An outstanding publication of the global advocacy organization, Women Deliver (2014), is titled Invest in Girls and Women: Everybody Wins-the Path to Sustainable Development. What a significant statement! Although progress has been made since 1990 in reduction of maternal/infant mortality, each death is a tragedy. When global health initiatives invest in girls and women, families, communities, and countries win. The new Sustainable Development (SDG) agenda from the United Nations includes Goal Three: Good health and well-being http://www.undp.org/content/dam/undp/library/corporate/brochure/SDGs_Booklet_Web. The focus of the SDGs on maternal/child health highlights the need to continue reduction of infant and maternal mortality.
The Lancet Series on maternal health supports the premise that "Every woman, every newborn, everywhere has the right to good quality care"(McDougall, Campbell, & Graham, 2016, p. 1). The executive summary identifies factors associated with the category of "too little, too late including the lack of evidence-based guidelines; lack of equipment/supplies/medicines; inadequate numbers of skilled providers; women [giving birth] alone; lack of emergency medical services, and delayed inter-facility referrals" (McDougall et al., p. 4).
Haiti has 1 midwife for every 50,000 people with the highest infant mortality rate in the Western Hemisphere (52.2 per 1,000 live births) (Galietta, 2017). The maternal mortality rate is 359 per 100,000 live births with only 67% of women accessing prenatal care, and only 37% having a skilled birth attendant while giving birth (Galietta). One Haitian nurse spoke of her clinical experience that motivated her to become a midwife, "I saw a lot of women who died [while giving birth], but I did not know how to help them" (Galietta).

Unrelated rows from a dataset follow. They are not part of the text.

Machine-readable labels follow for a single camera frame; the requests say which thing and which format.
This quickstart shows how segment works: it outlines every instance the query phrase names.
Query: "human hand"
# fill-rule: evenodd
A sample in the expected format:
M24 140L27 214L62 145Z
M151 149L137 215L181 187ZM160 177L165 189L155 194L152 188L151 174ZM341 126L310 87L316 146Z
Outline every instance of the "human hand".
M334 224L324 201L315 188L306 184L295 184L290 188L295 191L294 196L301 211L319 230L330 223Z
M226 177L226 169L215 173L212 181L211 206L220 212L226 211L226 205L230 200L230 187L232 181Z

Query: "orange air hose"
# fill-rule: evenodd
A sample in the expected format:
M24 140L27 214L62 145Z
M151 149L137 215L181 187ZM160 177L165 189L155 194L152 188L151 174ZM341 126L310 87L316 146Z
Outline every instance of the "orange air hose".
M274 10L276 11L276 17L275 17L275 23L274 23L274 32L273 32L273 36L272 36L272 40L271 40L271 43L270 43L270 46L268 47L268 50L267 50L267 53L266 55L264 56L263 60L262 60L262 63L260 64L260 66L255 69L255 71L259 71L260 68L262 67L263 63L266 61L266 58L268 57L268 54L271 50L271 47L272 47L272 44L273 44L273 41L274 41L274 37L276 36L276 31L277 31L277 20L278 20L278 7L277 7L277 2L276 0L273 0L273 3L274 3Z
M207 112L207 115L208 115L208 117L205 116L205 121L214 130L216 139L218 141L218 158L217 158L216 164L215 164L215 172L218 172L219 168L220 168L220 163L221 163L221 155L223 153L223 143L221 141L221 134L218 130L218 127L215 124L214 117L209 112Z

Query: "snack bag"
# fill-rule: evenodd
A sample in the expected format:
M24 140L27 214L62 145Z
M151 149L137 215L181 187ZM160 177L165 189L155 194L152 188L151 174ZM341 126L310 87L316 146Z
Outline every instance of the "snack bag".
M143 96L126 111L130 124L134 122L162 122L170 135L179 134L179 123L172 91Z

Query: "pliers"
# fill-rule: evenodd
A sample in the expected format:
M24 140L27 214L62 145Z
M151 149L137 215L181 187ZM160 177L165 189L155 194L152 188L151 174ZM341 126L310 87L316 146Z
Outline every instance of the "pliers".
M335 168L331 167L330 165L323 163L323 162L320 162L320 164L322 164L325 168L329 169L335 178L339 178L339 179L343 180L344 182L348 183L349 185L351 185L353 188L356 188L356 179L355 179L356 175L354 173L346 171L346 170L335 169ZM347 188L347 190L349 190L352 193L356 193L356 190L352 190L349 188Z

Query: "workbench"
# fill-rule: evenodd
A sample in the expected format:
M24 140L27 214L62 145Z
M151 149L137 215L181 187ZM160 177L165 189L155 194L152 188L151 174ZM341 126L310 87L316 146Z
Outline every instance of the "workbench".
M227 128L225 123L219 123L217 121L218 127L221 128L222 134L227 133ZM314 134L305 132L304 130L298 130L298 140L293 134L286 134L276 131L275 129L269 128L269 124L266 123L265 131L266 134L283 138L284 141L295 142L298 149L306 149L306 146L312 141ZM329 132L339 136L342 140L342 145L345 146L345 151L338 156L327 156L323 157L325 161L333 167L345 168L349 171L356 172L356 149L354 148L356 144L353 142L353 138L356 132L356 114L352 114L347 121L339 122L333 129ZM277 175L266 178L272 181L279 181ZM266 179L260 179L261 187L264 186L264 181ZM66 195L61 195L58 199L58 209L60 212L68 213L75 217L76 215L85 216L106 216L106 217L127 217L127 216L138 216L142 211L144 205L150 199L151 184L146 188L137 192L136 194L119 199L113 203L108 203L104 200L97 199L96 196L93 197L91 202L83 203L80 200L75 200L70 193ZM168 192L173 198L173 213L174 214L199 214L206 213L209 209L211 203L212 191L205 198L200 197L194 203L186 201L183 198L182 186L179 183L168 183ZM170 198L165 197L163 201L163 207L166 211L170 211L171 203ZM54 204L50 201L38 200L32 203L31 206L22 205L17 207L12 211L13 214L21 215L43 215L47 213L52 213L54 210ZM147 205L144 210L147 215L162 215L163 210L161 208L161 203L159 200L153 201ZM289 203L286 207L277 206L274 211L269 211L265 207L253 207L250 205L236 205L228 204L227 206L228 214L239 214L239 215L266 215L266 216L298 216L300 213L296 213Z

Midwives for Haiti (https://midwivesforhaiti.org/programs/), a nonprofit initiative, was organized in 2006 in collaboration with the Ministry of Health and Partners in Health by American nurse midwives and physicians. Over the past 10 years, dedicated volunteer faculty from the United States have trained Haitian nurses to become skilled birth attendants. The curriculum is based on international midwifery care standards with educational materials translated into Haitian Creole. Graduates of this 12-month program constitute 17% of the total skilled birth attendants providing care to Haitian women during pregnancy and birth. Eight classes of midwives have completed the course since 2006. Twenty-four hour, 7-days-a-week services are provided at St. Therese Hospital in Hinche, Haiti, by student midwives and graduates of the program with a yearly birth census of 2,200 births. Postpartum healthcare is also provided. The program has added a Mobile Prenatal Clinic, with midwives who work in 22 villages across the Central Plateau of Haiti, providing care for 500 to 800 women each month. Each year this mobile clinic provides over 6,000 patient care visits to rural women and emergency transports when needed in a custom-built Jeep.

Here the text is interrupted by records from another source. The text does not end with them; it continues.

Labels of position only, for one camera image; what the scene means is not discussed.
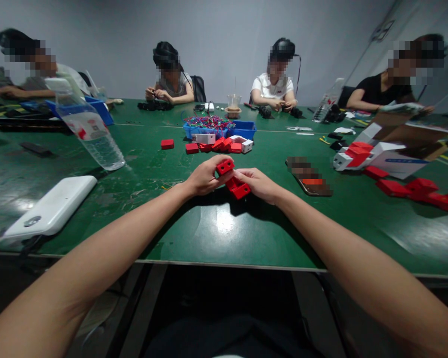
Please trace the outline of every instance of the white wall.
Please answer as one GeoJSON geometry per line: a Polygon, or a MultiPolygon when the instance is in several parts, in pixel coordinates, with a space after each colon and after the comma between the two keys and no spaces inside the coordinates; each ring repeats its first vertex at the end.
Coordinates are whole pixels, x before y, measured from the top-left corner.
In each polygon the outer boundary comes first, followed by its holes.
{"type": "MultiPolygon", "coordinates": [[[[176,47],[206,95],[226,101],[236,92],[248,100],[253,79],[265,71],[279,37],[302,55],[297,99],[316,105],[337,77],[348,77],[368,38],[393,0],[78,0],[0,1],[0,30],[15,27],[46,40],[61,63],[90,70],[112,97],[144,98],[157,70],[158,41],[176,47]]],[[[3,55],[0,53],[0,65],[3,55]]],[[[297,81],[298,60],[287,71],[297,81]]]]}

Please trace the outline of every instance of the water bottle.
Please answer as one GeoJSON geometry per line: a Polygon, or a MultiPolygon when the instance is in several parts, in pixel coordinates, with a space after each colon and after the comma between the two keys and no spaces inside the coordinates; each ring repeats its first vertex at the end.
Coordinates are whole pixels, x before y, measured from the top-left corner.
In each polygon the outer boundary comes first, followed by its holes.
{"type": "Polygon", "coordinates": [[[314,117],[312,118],[314,122],[321,123],[324,121],[332,105],[338,102],[338,99],[340,98],[340,95],[342,93],[342,88],[343,78],[337,78],[334,86],[331,89],[327,90],[327,92],[325,92],[324,98],[322,98],[322,101],[317,107],[317,110],[314,113],[314,117]]]}
{"type": "Polygon", "coordinates": [[[56,111],[90,152],[91,156],[108,171],[121,168],[126,162],[96,110],[73,92],[66,79],[45,79],[56,93],[56,111]]]}

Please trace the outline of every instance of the chair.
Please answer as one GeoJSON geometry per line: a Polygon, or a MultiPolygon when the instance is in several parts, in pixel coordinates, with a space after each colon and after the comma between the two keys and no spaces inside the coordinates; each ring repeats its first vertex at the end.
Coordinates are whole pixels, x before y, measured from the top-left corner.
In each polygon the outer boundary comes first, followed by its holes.
{"type": "Polygon", "coordinates": [[[81,76],[81,78],[85,81],[86,85],[88,87],[91,87],[91,82],[90,79],[88,78],[88,76],[86,74],[84,74],[83,72],[78,72],[81,76]]]}
{"type": "Polygon", "coordinates": [[[347,108],[347,102],[353,91],[355,91],[355,87],[343,86],[342,94],[340,95],[340,99],[338,100],[338,106],[340,108],[347,108]]]}
{"type": "Polygon", "coordinates": [[[201,76],[191,76],[193,80],[194,102],[206,103],[206,93],[204,92],[204,80],[201,76]]]}

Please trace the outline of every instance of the green workbench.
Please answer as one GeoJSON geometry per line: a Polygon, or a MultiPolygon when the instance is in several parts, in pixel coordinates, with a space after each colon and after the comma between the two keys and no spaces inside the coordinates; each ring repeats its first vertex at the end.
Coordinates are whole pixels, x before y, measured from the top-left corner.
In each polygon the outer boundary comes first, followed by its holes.
{"type": "MultiPolygon", "coordinates": [[[[98,183],[63,230],[45,243],[38,255],[67,254],[92,233],[157,197],[162,187],[185,180],[214,153],[186,155],[181,118],[193,114],[194,104],[168,112],[138,110],[137,100],[125,100],[112,110],[110,132],[126,159],[126,166],[102,170],[74,136],[60,133],[0,132],[0,234],[60,179],[94,175],[98,183]],[[173,150],[161,150],[163,139],[174,139],[173,150]],[[49,149],[54,156],[39,158],[18,144],[27,141],[49,149]]],[[[339,126],[317,124],[301,107],[305,119],[286,113],[262,119],[242,106],[242,120],[256,122],[255,146],[245,155],[232,154],[237,168],[257,167],[328,217],[365,238],[410,272],[448,277],[448,212],[408,199],[386,196],[367,176],[332,169],[335,154],[319,141],[339,126]],[[310,127],[314,135],[298,135],[286,126],[310,127]],[[287,172],[288,156],[306,156],[332,186],[332,197],[304,194],[287,172]]],[[[430,163],[419,177],[434,180],[448,193],[448,160],[430,163]]],[[[20,246],[0,242],[0,254],[20,246]]],[[[221,188],[188,202],[157,235],[140,261],[323,270],[325,266],[305,239],[274,206],[254,196],[235,201],[221,188]]]]}

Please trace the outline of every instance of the bottle cap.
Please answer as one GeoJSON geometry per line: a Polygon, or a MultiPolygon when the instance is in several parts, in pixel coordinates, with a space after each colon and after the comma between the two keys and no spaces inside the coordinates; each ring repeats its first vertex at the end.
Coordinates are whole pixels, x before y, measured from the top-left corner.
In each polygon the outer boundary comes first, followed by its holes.
{"type": "Polygon", "coordinates": [[[68,92],[71,91],[71,85],[66,79],[49,78],[45,79],[46,86],[53,92],[68,92]]]}

Midwives for Haiti is an example of "task shifting" to improve access to maternal and infant healthcare (Floyd & Brunk, 2016). It is also an example of gender empowerment of women as providers by increasing their clinical skills as midwives. This contributes to meeting SDG 5 that relates to gender empowerment (Krubiner, Salmon, Synowiec, & Lagomarsino, 2016). This exemplary initiative in a small but significant way emphasizes the five-point action plan proposed by The Lancet Maternal Health Series, including quality, equity, health systems, financing, and better evidence. Everybody wins by investing in girls and women, when there is a focus on providing such innovative care for those who are bearing children around the world.